Dans l’ensemble, la collection n’a pas été conservée de manière très soignée et même les livres de bibliophilie, peu nombreux il est vrai, ne sont pas dans un état impeccable ; en revanche, pratiquement un livre sur deux est enrichi d’une dédicace, soit à Aragon, soit à Elsa Triolet, soit au couple, les livres se trouvant même parfois en deux exemplaires avec un envoi pour chacun : il reste un important travail de relevé à effectuer.
Archives
Pour être tout à fait complet, il faut ajouter que, si Aragon a donné ses manuscrits au CNRS en 1976, il reste au Moulin des archives : papiers administratifs, coupures de presse, diplômes, quelques pages manuscrites, diverses épreuves corrigées, des lettres qu’Aragon avait soit punaisées aux murs de son appartement, rue de Varenne, soit glissées dans les livres, ainsi que des manuscrits envoyés par de jeunes auteurs et un très grand nombre de photographies.

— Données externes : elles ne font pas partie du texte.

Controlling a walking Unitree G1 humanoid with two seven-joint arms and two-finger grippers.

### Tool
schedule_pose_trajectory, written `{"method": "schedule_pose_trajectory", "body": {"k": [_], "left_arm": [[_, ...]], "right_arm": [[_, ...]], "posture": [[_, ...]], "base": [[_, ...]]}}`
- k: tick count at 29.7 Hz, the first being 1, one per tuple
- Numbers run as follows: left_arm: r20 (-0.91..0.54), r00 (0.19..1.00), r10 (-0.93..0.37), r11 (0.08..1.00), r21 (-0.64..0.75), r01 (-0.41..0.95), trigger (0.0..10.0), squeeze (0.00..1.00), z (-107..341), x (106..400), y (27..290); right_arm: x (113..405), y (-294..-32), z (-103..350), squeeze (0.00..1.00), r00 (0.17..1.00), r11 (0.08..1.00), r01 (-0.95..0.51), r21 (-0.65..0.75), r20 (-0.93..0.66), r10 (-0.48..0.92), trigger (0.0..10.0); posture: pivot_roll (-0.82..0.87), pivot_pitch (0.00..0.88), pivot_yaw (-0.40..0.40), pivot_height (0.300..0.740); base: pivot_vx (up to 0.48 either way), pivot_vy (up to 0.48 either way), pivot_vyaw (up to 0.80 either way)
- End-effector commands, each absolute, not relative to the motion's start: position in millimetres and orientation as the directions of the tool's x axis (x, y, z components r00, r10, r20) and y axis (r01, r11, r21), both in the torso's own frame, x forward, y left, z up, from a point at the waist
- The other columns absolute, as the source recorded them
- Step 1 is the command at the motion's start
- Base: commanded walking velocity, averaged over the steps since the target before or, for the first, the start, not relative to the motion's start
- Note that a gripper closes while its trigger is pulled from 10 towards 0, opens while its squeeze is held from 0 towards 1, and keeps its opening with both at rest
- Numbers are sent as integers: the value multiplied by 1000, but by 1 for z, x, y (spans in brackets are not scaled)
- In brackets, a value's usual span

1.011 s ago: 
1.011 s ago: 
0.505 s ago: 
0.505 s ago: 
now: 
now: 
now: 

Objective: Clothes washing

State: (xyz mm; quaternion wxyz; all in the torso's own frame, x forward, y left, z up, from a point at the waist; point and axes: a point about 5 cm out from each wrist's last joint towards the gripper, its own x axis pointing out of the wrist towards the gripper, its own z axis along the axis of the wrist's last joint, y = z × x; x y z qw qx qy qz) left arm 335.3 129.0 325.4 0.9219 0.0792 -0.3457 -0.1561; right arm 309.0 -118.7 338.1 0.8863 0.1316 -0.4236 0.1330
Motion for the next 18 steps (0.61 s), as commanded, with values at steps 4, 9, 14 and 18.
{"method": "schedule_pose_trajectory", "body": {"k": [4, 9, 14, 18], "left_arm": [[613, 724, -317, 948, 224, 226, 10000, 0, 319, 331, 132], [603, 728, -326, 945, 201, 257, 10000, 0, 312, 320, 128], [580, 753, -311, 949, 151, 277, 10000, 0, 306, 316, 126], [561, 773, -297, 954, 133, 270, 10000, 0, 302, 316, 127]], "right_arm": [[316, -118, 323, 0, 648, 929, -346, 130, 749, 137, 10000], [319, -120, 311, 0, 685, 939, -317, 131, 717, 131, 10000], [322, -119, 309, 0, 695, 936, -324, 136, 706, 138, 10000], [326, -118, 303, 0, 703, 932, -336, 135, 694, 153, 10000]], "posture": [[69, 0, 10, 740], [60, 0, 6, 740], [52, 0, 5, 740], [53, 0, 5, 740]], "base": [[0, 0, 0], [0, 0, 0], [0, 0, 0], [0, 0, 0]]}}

De la fenêtre de la bibliothèque se découvrent le parc et sa diversité naturelle – les arbres, les oiseaux, le plan d’eau --, les pavés de la cour et les bancs à l’armature en forme de cygne. On se dit alors que cette retraite champêtre, si contraire à l’image de dandy parisien qui s’attache à Aragon, ce moulin avec une présence de l’eau si prégnante et si contradictoire avec le concept de bibliothèque, ce lieu à l’écart du circuit traditionnel des centres de recherche constituent pourtant un monde où il est possible de se glisser, grâce à tout cet environnement livresque, dans l’intimité d’un auteur aux multiples facettes.